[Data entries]
--------

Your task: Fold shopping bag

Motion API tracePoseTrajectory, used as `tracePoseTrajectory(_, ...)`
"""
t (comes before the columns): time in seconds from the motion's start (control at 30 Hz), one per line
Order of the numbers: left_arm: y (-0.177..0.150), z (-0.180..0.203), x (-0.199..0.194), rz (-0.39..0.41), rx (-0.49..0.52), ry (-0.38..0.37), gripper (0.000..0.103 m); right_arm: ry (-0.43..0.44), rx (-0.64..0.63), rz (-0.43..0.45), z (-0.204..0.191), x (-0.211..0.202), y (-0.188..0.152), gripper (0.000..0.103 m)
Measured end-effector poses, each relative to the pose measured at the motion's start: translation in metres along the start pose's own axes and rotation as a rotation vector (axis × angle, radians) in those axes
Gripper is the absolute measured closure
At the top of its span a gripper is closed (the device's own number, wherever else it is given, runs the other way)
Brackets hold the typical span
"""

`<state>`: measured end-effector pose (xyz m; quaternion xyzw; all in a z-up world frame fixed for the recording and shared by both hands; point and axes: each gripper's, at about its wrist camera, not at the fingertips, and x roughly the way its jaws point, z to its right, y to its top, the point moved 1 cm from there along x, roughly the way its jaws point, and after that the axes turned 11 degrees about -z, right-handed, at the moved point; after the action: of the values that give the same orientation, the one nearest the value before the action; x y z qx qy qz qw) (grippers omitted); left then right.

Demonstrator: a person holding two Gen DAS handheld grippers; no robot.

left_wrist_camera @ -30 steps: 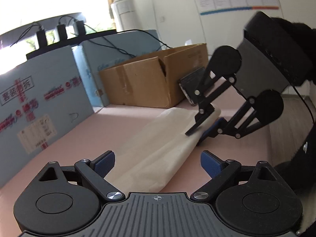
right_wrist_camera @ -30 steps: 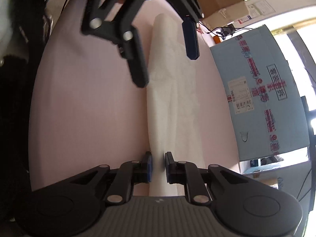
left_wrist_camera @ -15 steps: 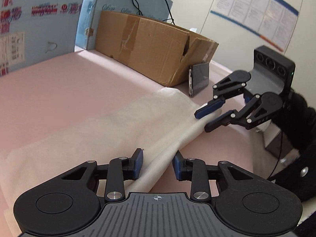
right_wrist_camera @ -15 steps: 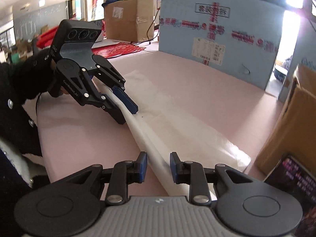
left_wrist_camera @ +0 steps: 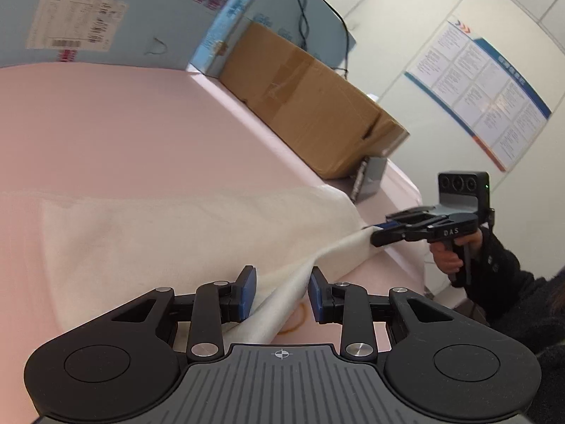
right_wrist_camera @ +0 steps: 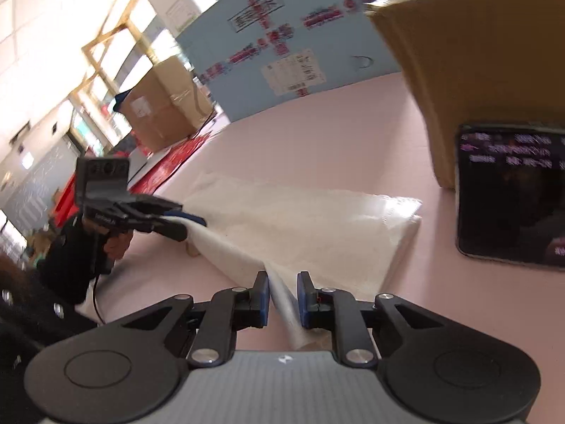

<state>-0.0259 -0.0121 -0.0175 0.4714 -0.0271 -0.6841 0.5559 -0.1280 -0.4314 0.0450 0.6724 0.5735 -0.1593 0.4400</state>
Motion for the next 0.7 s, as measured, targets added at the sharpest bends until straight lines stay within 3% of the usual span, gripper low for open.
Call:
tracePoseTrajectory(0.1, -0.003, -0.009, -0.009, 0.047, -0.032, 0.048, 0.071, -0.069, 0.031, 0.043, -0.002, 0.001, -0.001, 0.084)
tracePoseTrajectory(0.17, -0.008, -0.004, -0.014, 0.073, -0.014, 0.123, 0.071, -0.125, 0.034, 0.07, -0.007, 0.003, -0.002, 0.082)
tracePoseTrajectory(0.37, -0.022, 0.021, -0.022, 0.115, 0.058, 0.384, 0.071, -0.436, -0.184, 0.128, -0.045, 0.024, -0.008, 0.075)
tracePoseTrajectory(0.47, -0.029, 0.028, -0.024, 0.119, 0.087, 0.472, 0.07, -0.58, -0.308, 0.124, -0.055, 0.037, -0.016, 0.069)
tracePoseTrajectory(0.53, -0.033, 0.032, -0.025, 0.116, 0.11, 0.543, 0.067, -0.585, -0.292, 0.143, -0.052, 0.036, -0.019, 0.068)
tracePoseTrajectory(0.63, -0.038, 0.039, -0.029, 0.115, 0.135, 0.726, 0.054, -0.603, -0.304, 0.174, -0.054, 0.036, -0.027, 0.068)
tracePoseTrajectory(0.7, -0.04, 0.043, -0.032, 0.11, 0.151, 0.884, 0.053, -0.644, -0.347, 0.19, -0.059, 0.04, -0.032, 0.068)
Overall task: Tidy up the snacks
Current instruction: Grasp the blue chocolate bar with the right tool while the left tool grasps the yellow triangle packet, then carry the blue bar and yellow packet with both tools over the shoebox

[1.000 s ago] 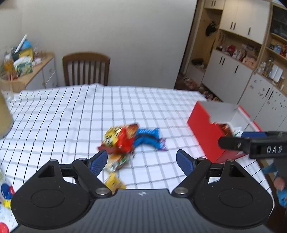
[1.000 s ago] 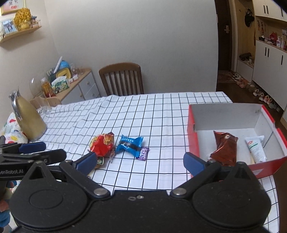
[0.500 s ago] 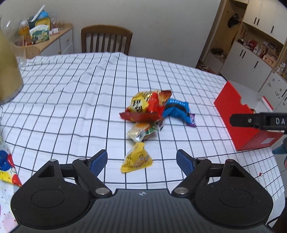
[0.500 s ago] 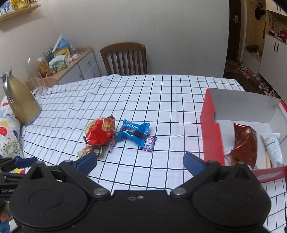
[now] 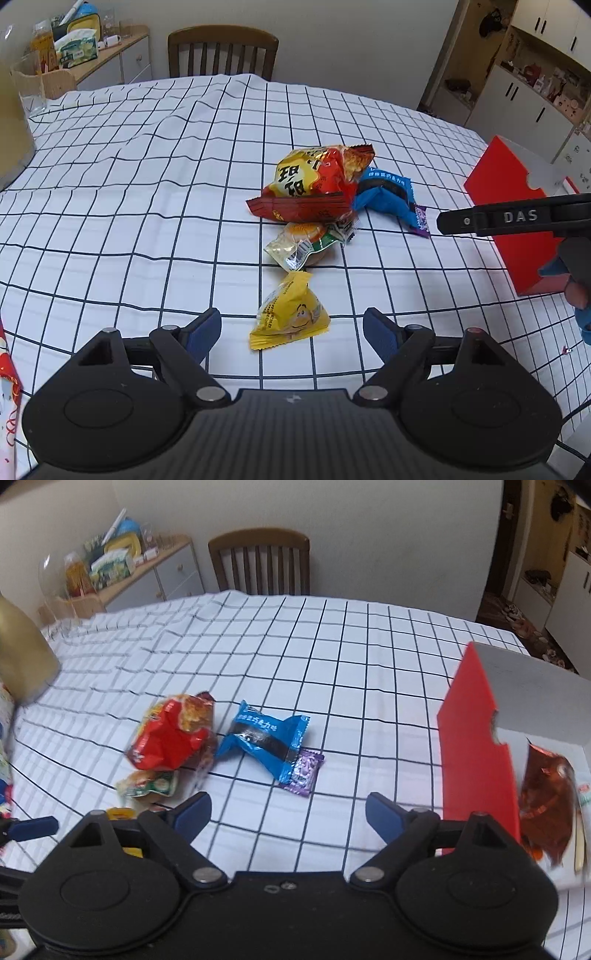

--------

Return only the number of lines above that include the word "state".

2